One of the little bonuses, and they are very pleasant little bonuses, that come my way because I have the onerous task of writing a few words about wine is the occasional dinner invitation, even if I do have to travel to Christchurch to partake.
As well as making great wines Greg and Amanda Day from Kahurangi Estate have another string to their bow, Kahurangi International Selections is the brand that imports and distributes a range of international wines. One of these labels is Tyrrell’s Wines from Australia and last week they hosted a number of luncheons and dinners in Auckland, Wellington and Christchurch where aged and current release Tyrrell’s wines were served with six courses of delightful food.
Sari and I were invited to the Christchurch dinner held at Riccarton House and sat with Bruce Tyrrell, the fourth generation owner of Tyrrell’s Wines, and Graeme Stringer, the wine writer from The Press. You can probably guess that we talked about all sorts of things happening in the wine industry in both New Zealand and Australia over dinner.
Tyrrell’s Wines were established in 1858 but didn’t start selling their wines under their own label until 1959 and since then have helped shape the Australian wine industry. They were the first to open a cellar door for wine sales so you could argue they started wine tourism in Australia. While Tyrrell’s Wines home is in the Hunter Valley, north easy of Sydney, they have vineyards in most of the premium wine growing regions in New South Wales, Victoria and South Australia. Selecting premium vineyard sites in each region means they can produce a wide range of wine varieties and styles.
At dinner we were treated to Tyrrell’s Vat 1 Semillon 2002 ($79.99, 13 gold medals) as an aperitif. Dry in style with balanced juicy citrus flavoured acidity and a powdery texture the dried apricot and slight kerosene age characters set the scene for the rest of the meal. Tyrrell’s semillons dominate this category at all of the wine shows in Australia. The first wine served with food was the highly awarded Belford Semillon 2004 ($49.99, 3 trophies, seven gold medals) and the luscious cooked lime and soft acidity were perfectly matched to a fillet of Akaroa salmon.

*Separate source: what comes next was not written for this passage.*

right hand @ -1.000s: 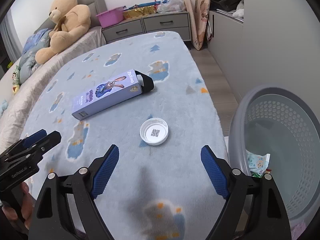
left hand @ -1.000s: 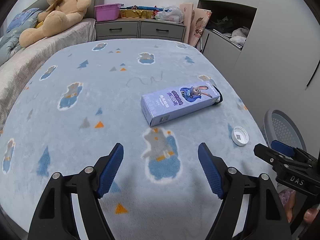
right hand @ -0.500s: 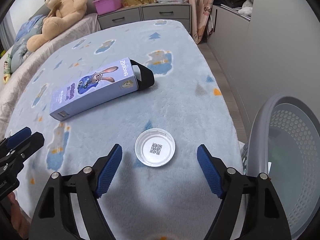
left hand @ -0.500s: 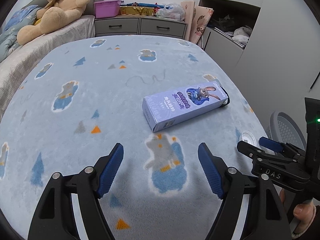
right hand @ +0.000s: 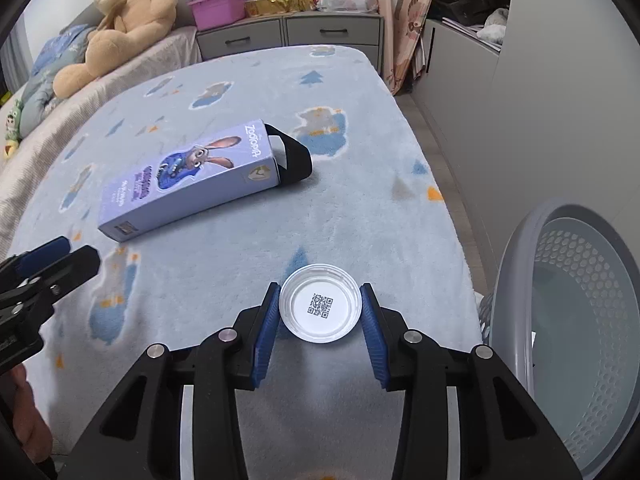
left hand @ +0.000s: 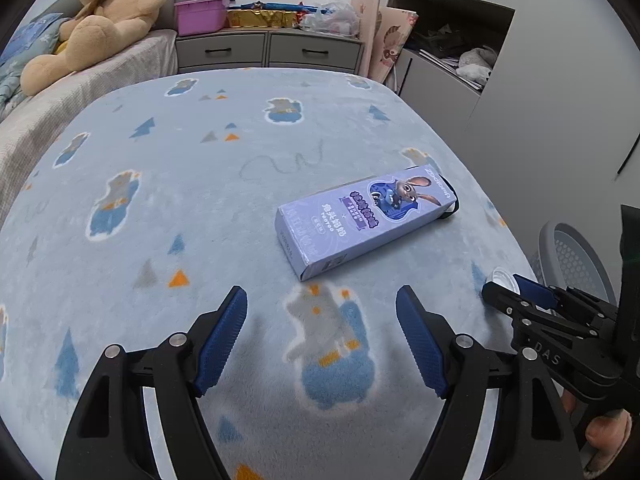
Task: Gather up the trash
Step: 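Close the right gripper on the white bottle cap and lift it, then move the left tool toward the purple Zootopia box while the right holds the cap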
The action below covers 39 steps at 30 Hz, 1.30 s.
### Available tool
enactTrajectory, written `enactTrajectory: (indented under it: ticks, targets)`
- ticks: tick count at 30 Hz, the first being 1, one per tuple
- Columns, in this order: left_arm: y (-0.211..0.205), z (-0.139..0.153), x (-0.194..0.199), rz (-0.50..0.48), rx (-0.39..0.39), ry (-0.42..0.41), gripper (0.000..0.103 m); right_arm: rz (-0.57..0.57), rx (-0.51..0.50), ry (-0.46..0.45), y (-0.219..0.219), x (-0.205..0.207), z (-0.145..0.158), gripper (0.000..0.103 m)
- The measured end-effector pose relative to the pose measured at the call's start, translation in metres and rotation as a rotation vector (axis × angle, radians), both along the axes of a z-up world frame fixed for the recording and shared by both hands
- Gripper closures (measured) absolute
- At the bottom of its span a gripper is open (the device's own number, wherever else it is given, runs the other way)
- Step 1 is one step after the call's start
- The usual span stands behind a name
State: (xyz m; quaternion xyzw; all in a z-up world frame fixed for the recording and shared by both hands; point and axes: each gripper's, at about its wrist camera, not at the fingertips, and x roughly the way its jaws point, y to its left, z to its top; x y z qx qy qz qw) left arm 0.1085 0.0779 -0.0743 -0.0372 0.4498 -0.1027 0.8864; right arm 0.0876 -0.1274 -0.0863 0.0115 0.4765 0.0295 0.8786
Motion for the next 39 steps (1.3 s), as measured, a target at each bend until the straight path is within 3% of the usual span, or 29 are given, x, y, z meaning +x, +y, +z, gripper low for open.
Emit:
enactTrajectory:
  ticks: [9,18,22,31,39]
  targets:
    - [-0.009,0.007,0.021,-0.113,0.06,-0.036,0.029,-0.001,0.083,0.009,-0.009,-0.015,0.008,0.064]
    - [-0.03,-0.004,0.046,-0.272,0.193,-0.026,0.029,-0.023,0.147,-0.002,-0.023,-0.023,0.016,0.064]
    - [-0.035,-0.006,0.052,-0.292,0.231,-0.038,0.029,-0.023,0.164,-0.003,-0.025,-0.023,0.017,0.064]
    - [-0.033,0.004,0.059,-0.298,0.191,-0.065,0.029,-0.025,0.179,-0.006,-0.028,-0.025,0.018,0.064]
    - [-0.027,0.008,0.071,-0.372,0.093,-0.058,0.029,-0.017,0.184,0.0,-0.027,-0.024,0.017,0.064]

The Rufus Stone Heathcote Shiraz 2008 ($29.99) has just collected a gold medal at the Decanter international Wine Show in London and is being served by the glass in many London Restaurants, including the Grill Room at The Dorchester Hotel. This is a big wine but avoids being sweet and jammy. A little viognier in the ferment has given the wine freshness with some mouth-watering acidity and lashings of white pepper to balance the bright Berryfruit flavours. The match with Pepper cured beef fillet was perfect.
Tyrrell’s Wines are available from FreshChoice and New World supermarkets or from the cellar door at Kahurangi Estate.
I have been drinking
Knappstein Watervale Riesling 2005 - $20
From the Clare Valley in South Australia this is classic Clare riesling. Floral citrus aromas, rich lemon and lime flavours that are well balanced with low pH acidity. Lashings of minerality tie it all together. If you are a riesling lover then get your hands on some. I got mine from Liquor King in Christchurch but you won’t have to look too far to find it locally.
Edmond Briottet Crème de Cassis - from Casa del Vino
Ribena on steroids! From Dijon in France this blackcurrent based liqueur is fantastic straight-up or add a little hot water for a delightful winter hot toddy. In the spring add a cube of ice and soda water for a refreshing aperitif.